HcTRET1 is critical for epidermal chitin synthesis in Hyphantria cunea.

In insects, trehalose is critical for growth and development, as well as environmental stress response, which is mainly transported by trehalose transporters (TRETs). Over nearly two decades, the physiological functions of TRETs in insect growth, development, reproduction and environmental stress response have been well elucidated. However, the role of TRETs in chitin synthesis remains not fully understood. Here, we identified the HcTRET1 gene from Hyphantria cunea, a major Lepidoptera pest in agriculture and forestry. The role of HcTRET1 in growth and development, especially in chitin synthesis, was discussed by dsRNA-mediated HcTRET1 knockdown. Bioassay showed that HcTRET1 knockdown did not affect larval growth, development and survival in H. cunea, but it significantly reduced the pupa formation rate.
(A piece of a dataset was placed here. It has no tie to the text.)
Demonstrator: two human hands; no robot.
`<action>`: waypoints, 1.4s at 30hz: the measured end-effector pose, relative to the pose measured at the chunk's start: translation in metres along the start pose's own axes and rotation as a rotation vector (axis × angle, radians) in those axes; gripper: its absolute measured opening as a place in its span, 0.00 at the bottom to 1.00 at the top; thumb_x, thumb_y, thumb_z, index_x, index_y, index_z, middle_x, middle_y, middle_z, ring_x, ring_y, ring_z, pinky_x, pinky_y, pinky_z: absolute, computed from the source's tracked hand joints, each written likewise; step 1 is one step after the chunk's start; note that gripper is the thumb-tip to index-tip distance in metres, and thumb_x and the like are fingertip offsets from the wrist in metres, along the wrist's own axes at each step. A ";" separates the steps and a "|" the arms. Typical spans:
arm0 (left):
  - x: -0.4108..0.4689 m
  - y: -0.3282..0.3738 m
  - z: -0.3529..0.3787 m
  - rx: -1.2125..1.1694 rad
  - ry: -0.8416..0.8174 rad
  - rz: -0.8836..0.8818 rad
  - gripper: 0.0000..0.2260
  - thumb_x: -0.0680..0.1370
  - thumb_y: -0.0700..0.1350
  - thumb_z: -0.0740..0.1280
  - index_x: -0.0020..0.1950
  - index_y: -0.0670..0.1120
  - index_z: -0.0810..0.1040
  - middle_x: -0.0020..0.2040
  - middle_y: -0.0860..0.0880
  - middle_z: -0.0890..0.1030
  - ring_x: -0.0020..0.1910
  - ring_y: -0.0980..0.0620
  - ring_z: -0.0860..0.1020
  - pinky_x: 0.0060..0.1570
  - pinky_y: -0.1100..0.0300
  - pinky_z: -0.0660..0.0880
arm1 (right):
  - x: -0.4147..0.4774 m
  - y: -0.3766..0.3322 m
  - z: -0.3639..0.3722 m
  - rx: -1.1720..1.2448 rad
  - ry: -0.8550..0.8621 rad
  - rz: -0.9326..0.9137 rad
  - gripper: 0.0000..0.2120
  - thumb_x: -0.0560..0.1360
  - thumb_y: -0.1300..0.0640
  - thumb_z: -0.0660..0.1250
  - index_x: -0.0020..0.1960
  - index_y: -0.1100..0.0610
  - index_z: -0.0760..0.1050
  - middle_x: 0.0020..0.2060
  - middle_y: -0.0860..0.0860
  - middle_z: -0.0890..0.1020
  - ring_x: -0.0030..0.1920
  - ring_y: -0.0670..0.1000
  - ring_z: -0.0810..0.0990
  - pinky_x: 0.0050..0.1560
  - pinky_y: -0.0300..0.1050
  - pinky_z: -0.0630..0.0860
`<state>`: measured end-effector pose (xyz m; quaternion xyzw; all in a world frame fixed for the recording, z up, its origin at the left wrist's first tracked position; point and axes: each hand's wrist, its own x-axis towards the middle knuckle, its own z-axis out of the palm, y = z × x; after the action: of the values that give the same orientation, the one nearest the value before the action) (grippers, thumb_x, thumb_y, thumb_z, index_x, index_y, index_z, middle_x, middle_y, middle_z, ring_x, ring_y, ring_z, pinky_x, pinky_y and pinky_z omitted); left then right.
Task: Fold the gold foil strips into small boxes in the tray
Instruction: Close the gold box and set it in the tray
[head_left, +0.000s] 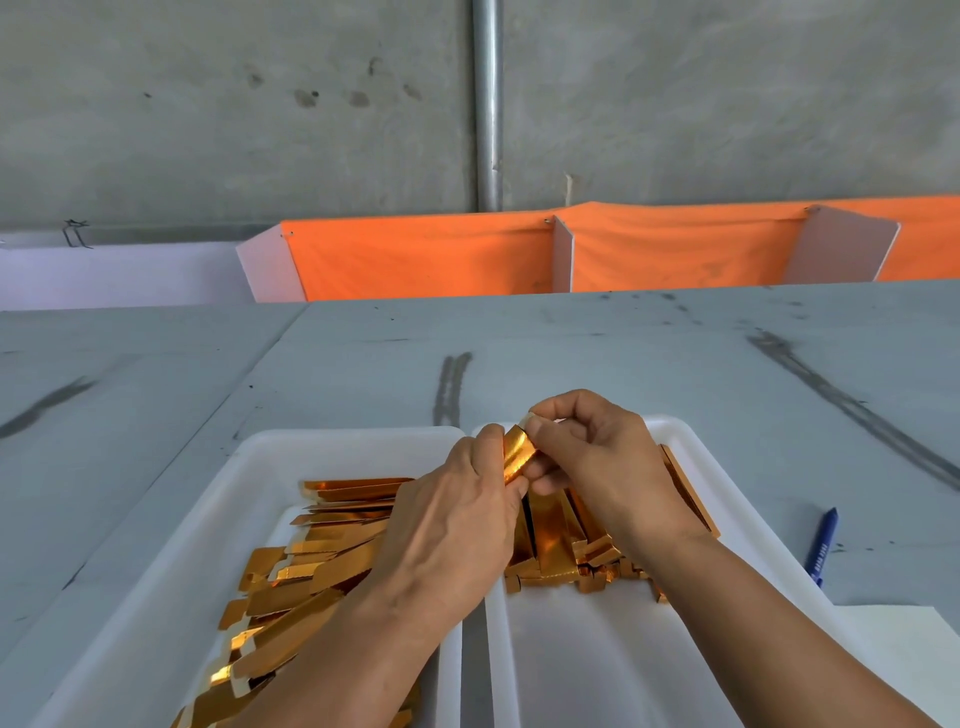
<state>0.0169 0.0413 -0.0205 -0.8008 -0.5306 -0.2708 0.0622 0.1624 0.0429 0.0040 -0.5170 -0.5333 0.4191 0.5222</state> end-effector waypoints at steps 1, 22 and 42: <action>-0.001 0.000 0.000 -0.006 -0.003 0.001 0.18 0.81 0.58 0.53 0.68 0.52 0.59 0.52 0.55 0.74 0.37 0.58 0.70 0.33 0.66 0.65 | 0.000 0.001 0.000 -0.036 0.016 -0.028 0.02 0.79 0.56 0.69 0.48 0.54 0.80 0.34 0.55 0.85 0.36 0.52 0.85 0.40 0.44 0.82; -0.001 -0.002 0.000 -0.031 -0.018 0.024 0.20 0.80 0.59 0.50 0.69 0.52 0.59 0.53 0.55 0.74 0.38 0.59 0.71 0.37 0.67 0.69 | 0.000 -0.006 -0.005 0.241 -0.074 0.133 0.04 0.75 0.60 0.72 0.47 0.61 0.82 0.38 0.59 0.85 0.34 0.50 0.82 0.34 0.39 0.80; -0.003 -0.003 -0.001 -0.085 -0.013 0.093 0.19 0.80 0.60 0.51 0.67 0.54 0.58 0.47 0.58 0.68 0.37 0.59 0.71 0.36 0.70 0.67 | 0.001 -0.013 -0.013 0.260 -0.100 0.222 0.05 0.75 0.67 0.70 0.41 0.62 0.80 0.33 0.61 0.83 0.28 0.51 0.82 0.27 0.38 0.79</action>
<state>0.0132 0.0401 -0.0215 -0.8281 -0.4814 -0.2848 0.0374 0.1735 0.0415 0.0180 -0.4794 -0.4395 0.5646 0.5081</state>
Additionally, HcTRET1 silencing increased trehalose levels in the fat body but decreased them in the hemolymph, suggesting HcTRET1 plays a key role in trehalose homeostasis. Moreover, HcTRET1 knockdown significantly downregulated the genes for chitin synthesis (HcGFAT, HcUAP and HcCHSA), resulting in a remarkable reduction of chitin content in the epidermis. Moreover, HcTRET1 knockdown significantly reduced the survival of H. cunea larvae at 42°C. Taken together, these results demonstrated that HcTRET1 played a critical role in larva-pupa transition, in vivo trehalose homeostasis, especially in epidermal chitin biosynthesis in H. cunea larvae. In parallel, its important physiological function in response to high-temperature stress has been verified as well. The findings expand our understanding of the physiological functions of TRET1 in insects, providing a new perspective for trehalose transporters to regulate chitin biosynthesis.